Страшное предсказание сбылось. Изменения не заставили себя ждать: Белов ушел на фронт, его жена и дочь были убиты мародерами. Шел третий год войны с Германией. «Недолго», – сказала гадалка…
Эскадроны 17-го Черниговского гусарского полка были раскиданы по лесу и в деревнях. Командир эскадрона квартировал в хате, остальные – в яме с окном, вделанным прямо в землю. Сырость пробирала до костей, неплохо себя чувствовали только побеги неизвестных растений с листьями желтоватого цвета: дневного света не хватало даже им.
В такой землянке во время затишья между боями собрались офицеры полка. В комнате играл граммофон: «Жалобно стонет…», а потом «Дитя, не тянись ты весною за розой». Других пластинок не было. Эскадрон два дня назад выбрался из окопов, на фронте явно назревало какое-то брожение, но красные банты на солдатах встречались еще нечасто. Кавалерия, казаки и артиллерия пока держались. Зато пехота уже предпринимала попытки к братанию с неприятелем. Настроение у офицеров было подавленное, под стать музыке. Все осознавали: передышка будет короткой.

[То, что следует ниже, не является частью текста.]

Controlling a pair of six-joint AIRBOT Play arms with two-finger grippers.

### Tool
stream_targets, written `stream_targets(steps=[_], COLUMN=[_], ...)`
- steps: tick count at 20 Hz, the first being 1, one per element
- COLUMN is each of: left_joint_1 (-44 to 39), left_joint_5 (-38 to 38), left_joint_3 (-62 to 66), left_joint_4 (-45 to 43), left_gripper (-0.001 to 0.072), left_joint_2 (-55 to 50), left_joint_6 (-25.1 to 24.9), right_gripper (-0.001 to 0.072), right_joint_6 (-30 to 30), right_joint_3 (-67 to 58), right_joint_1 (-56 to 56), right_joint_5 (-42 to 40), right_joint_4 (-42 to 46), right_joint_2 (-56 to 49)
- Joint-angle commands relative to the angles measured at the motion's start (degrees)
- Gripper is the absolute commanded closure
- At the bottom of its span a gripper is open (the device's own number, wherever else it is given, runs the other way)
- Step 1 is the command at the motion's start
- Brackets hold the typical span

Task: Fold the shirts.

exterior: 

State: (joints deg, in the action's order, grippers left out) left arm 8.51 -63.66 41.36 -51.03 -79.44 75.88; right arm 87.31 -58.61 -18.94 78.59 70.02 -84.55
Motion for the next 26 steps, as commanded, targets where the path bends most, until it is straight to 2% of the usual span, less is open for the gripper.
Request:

Кто валялся на походной койке, кто уже в который раз читал потрепанную газету. Корнет Ковалевский предлагал сразиться в шахматы, но его предложение почему-то упорно игнорировали. От нечего делать тот достал бутылку вина, хмуро пытался ковырять пробку ножом. Напиться, что ли? Да с такой бутылки проку мало… Услышав шум со двора, глянул в окно, увидел там поручика Белова, который отъезжал по поручению полковника.
– А вот и Белов!
Поручик, пригнув голову, вошел в землянку.
– Что приуныли, господа? – спросил громко, кинув на стол перчатки. – Вы чай пили?
– Нет, – вяло донеслось из темного угла.
– Почему же?
– Так ведь хлеба нет.
– Да пекарня-то вот, в двух шагах, сходите и принесите!
– Так ведь за ним идти нужно, а мы сговориться не можем, кому идти… И потом, скоро обед принесут…
Белов не успел ответить, как в землянку вошел денщик с кастрюлей в руках, подал суп с плавающими в нем петушиными потрохами.
– Опять двадцать пять, – пробурчал прапорщик Ростовцев, но никто не ответил: с голодухи съешь и не такое. Жевали молча. Хлеб был сырой, больше похожий на кусок глины, на второе – что-то, похожее на мясо, но больше – на автомобильные шины.